» Required action: The job is to find each line in the entries holding the string "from" and copy that line.

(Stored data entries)
BEGIN
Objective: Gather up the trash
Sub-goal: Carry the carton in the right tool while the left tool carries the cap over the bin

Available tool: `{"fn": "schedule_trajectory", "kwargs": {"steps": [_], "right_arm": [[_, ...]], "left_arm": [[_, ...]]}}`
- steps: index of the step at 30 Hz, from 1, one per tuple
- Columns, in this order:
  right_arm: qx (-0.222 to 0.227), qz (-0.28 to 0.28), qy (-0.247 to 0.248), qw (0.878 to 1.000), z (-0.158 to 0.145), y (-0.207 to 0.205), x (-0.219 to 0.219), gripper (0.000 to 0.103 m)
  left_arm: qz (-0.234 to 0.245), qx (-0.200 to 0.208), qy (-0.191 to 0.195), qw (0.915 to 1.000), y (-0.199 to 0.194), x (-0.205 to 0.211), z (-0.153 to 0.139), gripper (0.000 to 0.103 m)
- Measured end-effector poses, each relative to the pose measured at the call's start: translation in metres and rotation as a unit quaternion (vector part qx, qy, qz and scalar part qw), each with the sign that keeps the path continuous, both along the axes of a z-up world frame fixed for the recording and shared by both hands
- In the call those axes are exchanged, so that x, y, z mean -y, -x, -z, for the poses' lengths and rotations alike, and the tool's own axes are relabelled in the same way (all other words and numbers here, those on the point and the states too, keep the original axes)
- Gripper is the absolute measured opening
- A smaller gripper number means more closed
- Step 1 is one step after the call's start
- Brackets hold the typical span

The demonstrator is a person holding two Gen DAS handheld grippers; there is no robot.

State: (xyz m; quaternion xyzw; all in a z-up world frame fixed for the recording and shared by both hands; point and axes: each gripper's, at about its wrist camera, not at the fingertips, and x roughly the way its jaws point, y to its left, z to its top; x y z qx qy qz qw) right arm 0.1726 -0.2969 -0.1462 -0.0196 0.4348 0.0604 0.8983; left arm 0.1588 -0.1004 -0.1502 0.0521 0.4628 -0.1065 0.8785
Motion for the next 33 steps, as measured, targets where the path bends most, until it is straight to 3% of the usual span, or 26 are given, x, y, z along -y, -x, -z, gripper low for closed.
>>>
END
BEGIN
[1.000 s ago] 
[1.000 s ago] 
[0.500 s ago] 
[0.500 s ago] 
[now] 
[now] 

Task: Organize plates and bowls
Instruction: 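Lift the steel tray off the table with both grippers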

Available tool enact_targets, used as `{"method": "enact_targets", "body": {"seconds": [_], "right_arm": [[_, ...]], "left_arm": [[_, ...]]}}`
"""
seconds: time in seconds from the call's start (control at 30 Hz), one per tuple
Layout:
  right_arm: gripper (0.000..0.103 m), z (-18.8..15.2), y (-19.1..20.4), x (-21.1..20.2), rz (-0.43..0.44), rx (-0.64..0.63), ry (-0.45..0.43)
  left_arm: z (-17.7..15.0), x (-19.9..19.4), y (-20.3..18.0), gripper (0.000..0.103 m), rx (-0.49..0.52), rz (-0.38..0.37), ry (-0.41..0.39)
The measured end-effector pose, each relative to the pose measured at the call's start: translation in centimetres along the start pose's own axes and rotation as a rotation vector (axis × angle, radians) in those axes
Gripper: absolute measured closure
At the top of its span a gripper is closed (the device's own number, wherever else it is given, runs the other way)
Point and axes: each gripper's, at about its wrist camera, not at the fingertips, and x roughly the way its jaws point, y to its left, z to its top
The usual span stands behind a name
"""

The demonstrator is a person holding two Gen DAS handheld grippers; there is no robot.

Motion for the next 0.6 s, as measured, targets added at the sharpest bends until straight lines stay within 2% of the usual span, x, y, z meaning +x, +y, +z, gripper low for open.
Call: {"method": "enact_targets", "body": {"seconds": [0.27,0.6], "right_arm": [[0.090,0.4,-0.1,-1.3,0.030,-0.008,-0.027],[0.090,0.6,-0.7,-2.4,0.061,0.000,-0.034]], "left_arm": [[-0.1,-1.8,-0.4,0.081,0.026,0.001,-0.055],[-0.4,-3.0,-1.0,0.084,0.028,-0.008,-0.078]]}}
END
» Task solution:
- steps: index of the step at 30 Hz, from 1, one per tuple
seconds: time in seconds from the call's start (control at 30 Hz), one per tuple

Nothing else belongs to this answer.